Extending the notification obligation to acquisitions of companies with further marketing activities as well as upstream products and services, as originally proposed by the BMWi, was eventually omitted in the course of the federal government’s deliberations.

Moreover, the AWV amendments clarify that asset deals are covered by the investment screening. When examining the risks for the public order or security, the BMWi may in the future also take into consideration certain investor-specific review factors, such as whether the acquirer is controlled by a foreign government (e. g., due to state funding “beyond a marginal extent”) as well as the “serious risk” of criminal or administrative offenses by the acquirer.

Apart from the Transitional Arrangement for Review Periods, the AWG and AWV amend­ments – like prior amendments – do not contain transitional arrangements for already concluded or ongoing transactions or pending review proceedings.

Further AWG Amendments already announced

Further amendments to the AWV will implement further tightenings already arranged for in the new AWG. A draft will likely enter the hearings within the next months.
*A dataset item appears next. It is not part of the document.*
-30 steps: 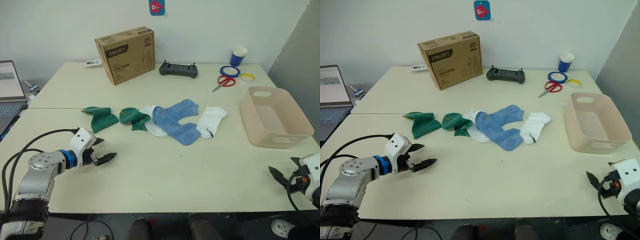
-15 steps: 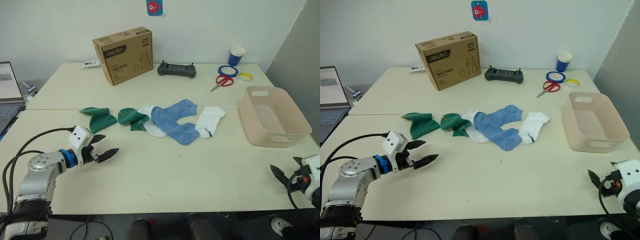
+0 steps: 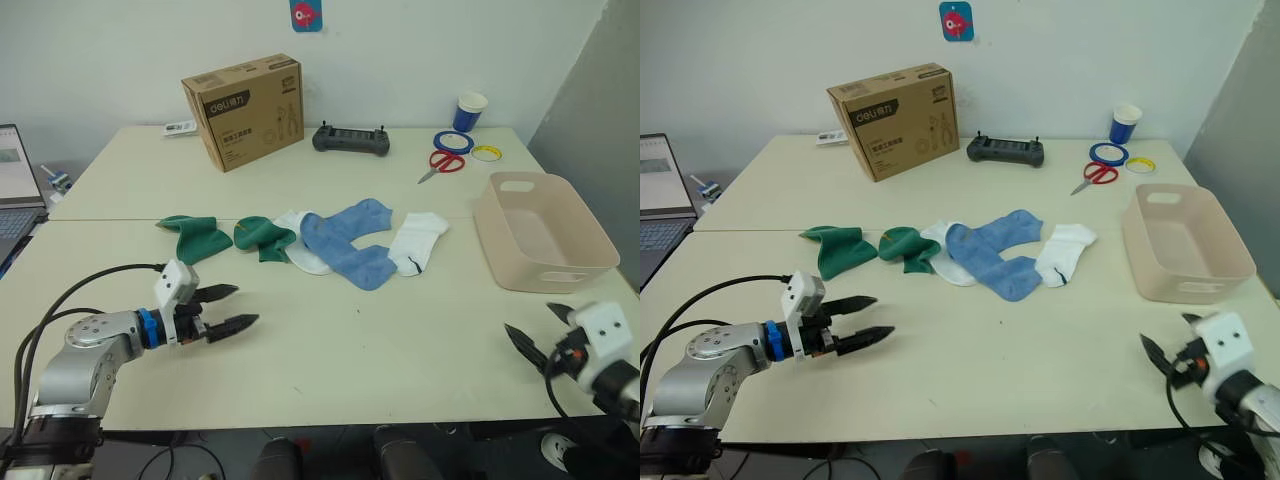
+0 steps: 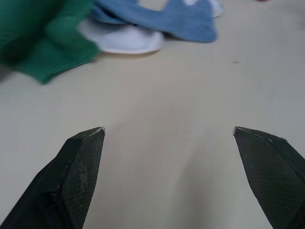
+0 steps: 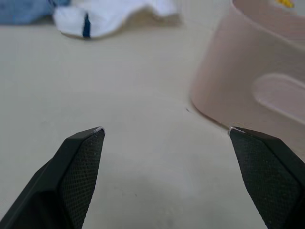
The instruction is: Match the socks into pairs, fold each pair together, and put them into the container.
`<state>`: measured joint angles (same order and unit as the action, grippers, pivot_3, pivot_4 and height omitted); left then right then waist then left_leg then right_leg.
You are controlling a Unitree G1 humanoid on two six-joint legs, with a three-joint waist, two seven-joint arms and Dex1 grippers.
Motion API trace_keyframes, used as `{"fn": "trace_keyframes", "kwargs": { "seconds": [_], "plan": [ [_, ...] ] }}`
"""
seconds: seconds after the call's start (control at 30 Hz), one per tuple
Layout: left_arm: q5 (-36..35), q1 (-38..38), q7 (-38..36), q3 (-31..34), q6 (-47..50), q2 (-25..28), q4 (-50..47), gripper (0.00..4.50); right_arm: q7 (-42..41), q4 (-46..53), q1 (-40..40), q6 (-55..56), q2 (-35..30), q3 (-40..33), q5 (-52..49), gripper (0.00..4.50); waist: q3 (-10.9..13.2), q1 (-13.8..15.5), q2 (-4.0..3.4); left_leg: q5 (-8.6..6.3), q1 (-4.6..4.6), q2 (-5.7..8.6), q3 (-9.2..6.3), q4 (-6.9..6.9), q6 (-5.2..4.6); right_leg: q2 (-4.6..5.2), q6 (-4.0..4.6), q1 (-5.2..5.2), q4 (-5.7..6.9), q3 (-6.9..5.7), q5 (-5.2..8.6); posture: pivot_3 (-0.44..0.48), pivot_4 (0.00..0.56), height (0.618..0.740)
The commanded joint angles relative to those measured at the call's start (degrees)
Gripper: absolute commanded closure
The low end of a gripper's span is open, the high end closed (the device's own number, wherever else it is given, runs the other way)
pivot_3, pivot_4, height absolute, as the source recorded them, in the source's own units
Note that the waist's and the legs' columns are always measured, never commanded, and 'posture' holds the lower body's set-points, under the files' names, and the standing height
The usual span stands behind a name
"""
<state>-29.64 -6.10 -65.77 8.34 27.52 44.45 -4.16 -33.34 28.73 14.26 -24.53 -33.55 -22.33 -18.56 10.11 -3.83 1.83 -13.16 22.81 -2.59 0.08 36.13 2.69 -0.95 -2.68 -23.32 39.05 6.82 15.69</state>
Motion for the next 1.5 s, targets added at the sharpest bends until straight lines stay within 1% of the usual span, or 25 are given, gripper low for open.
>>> {"fn": "trace_keyframes", "kwargs": {
  "seconds": [0.03,0.1,0.23,0.3,0.4,0.5,0.6,0.8,1.0,1.17,1.27,1.43,1.5],
  "plan": [
    [-5.89,0.04,-0.29,0.73,4.90,1.00,-9.78,0.00,3.39,3.12,-6.54,-2.97,1.22,6.40,0.67,0.03,-0.01,0.02,0.04,0.00,0.00,-0.01,-0.03,0.00,0.00,-0.01,0.00,0.00,0.00,-0.02,0.00,0.000,0.150,0.723],
    [-9.51,-0.18,0.08,1.15,7.57,0.88,-14.75,0.00,5.63,1.25,-12.54,-3.54,3.40,12.27,2.84,0.03,0.00,-0.05,0.06,0.00,0.02,-0.02,-0.07,0.00,0.00,-0.02,0.01,0.00,0.00,-0.06,0.00,0.000,0.150,0.723],
    [-13.69,0.57,0.71,2.55,11.39,2.13,-19.20,0.00,7.76,-3.51,-19.61,-2.90,6.02,20.17,7.48,0.03,0.00,0.10,0.05,0.00,0.03,0.00,-0.10,-0.01,0.00,-0.02,0.03,-0.01,-0.02,-0.08,0.02,0.000,0.150,0.723],
    [-15.36,1.35,-1.35,4.03,9.72,2.05,-20.32,0.00,8.97,-6.99,-23.77,-2.38,7.64,24.71,10.46,0.03,0.00,0.11,0.06,0.00,0.05,0.00,-0.11,-0.02,0.00,-0.02,0.04,-0.02,-0.04,-0.09,0.03,0.000,0.150,0.723],
    [-16.39,1.31,-1.37,5.11,9.07,1.66,-19.83,0.00,11.62,-12.45,-28.38,-3.24,10.93,27.96,13.28,0.03,0.01,0.07,0.08,0.01,0.06,0.00,-0.10,0.00,0.00,-0.02,0.05,-0.06,-0.02,-0.10,0.02,0.000,0.150,0.723],
    [-16.55,1.49,-1.31,5.21,8.79,2.04,-19.62,0.00,14.50,-14.89,-31.09,-6.95,15.34,27.90,12.86,0.03,0.01,0.10,0.08,0.01,0.04,-0.01,-0.12,0.00,0.00,-0.03,0.06,-0.05,0.00,-0.11,0.02,0.000,0.150,0.723],
    [-16.60,2.23,-1.51,5.64,8.48,2.28,-19.76,0.00,15.15,-12.76,-31.11,-13.97,19.35,26.78,9.16,0.03,0.00,0.21,0.09,0.01,0.10,-0.01,-0.14,0.00,0.00,-0.03,0.07,-0.07,-0.03,-0.13,0.03,0.000,0.150,0.723],
    [-15.88,3.03,-1.81,5.55,7.80,2.76,-19.98,0.00,15.36,-12.90,-29.80,-18.73,21.10,28.09,9.26,0.03,0.00,0.33,0.09,0.01,0.12,-0.01,-0.18,-0.01,0.00,-0.02,0.13,-0.07,-0.03,-0.18,0.07,0.000,0.150,0.723],
    [-15.34,2.65,-1.50,4.55,7.31,3.11,-20.25,0.00,17.43,-15.93,-31.47,-19.83,25.09,26.93,8.87,0.03,0.00,-0.14,0.09,0.01,0.07,-0.03,-0.18,-0.01,0.00,-0.03,0.17,-0.07,0.02,-0.18,0.07,0.000,0.150,0.723],
    [-15.03,2.28,-1.39,4.06,7.15,3.34,-20.20,0.00,17.38,-15.73,-32.54,-18.93,24.74,28.54,10.08,0.03,0.00,-0.53,0.09,0.01,0.11,-0.03,-0.21,-0.02,0.00,-0.03,0.16,-0.07,-0.02,-0.21,0.07,0.000,0.150,0.723],
    [-15.15,1.82,-1.06,3.89,7.45,3.32,-20.30,0.00,17.29,-14.32,-32.79,-17.69,23.02,29.75,12.02,0.03,0.00,-0.62,0.09,0.01,0.12,-0.03,-0.21,-0.02,0.00,-0.03,0.15,-0.08,-0.02,-0.21,0.07,0.000,0.150,0.723],
    [-15.16,2.06,-0.98,3.81,7.30,3.39,-20.49,0.00,14.17,-6.26,-29.69,-23.73,20.55,29.05,7.94,0.03,0.00,-0.72,0.09,0.01,0.12,-0.03,-0.22,-0.03,0.00,-0.03,0.15,-0.08,-0.02,-0.21,0.07,0.000,0.150,0.723],
    [-15.21,2.14,-0.96,3.86,7.28,3.41,-20.58,0.00,13.61,-4.65,-28.62,-26.14,20.53,28.25,6.13,0.03,0.00,-0.77,0.10,0.01,0.12,-0.04,-0.25,-0.05,0.00,-0.03,0.16,-0.08,-0.03,-0.23,0.08,0.000,0.150,0.723]
  ]
}}
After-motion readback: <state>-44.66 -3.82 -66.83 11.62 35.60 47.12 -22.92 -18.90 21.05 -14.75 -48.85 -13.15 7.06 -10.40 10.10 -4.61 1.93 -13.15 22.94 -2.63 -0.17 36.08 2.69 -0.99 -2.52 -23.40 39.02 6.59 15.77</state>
It is expected that the mandatory notification and the closing prohibition will be extended to trans­actions in the area of high technology (artificial intelligence, robotics, semiconductors, bio and quantum technologies).

Trend towards more thorough Investment Screenings

The intensifications in Germany follow a global trend towards more vigorous investment screenings. Recently, amendments to the review procedures have been adopted or initiated, e. g., in China, Canada, New Zealand and South Africa as well in the United Kingdom, France Italy, Spain, Netherlands, Poland and Hungary. Within the EU, the German screening mechanism – together with the French and Italian – may be considered one of the most far-reaching and vigorous.

The European Commission, in light of the Covid-19 pandemic, has called upon EU member states in its Guidance on the EU Screening Regulation of 25 March 2020 to make full use of established national investment screening mechanisms to strategically protect critical infrastructures, assets and technologies. Where screening mechanisms are not yet in place, EU member states shall set up fully-fledged screening mechanisms and in the meantime use all other available options of intervention. Further, the European Commission already encouraged the establishment of informal information and cooperation mechanisms for pending review proceedings even prior to the entrance into force in October 2020 of the cooperation mechanism of the EU Screening Regulation. 


Investment screenings have already intensified in recent years. At the same time, transaction uncertainty, criminal offences which have been introduced for the first time and long review periods prejudice the investment climate and attractiveness of Germany also for acquisitions that are not critical from a national security perspective. It is even more important to diligently prepare investment screenings and to potentially coordinate parallel proceedings in several countries. Giving adequate consideration to investment screening aspects in transaction agreements remains a central component of trans­actions and will likely become even more important.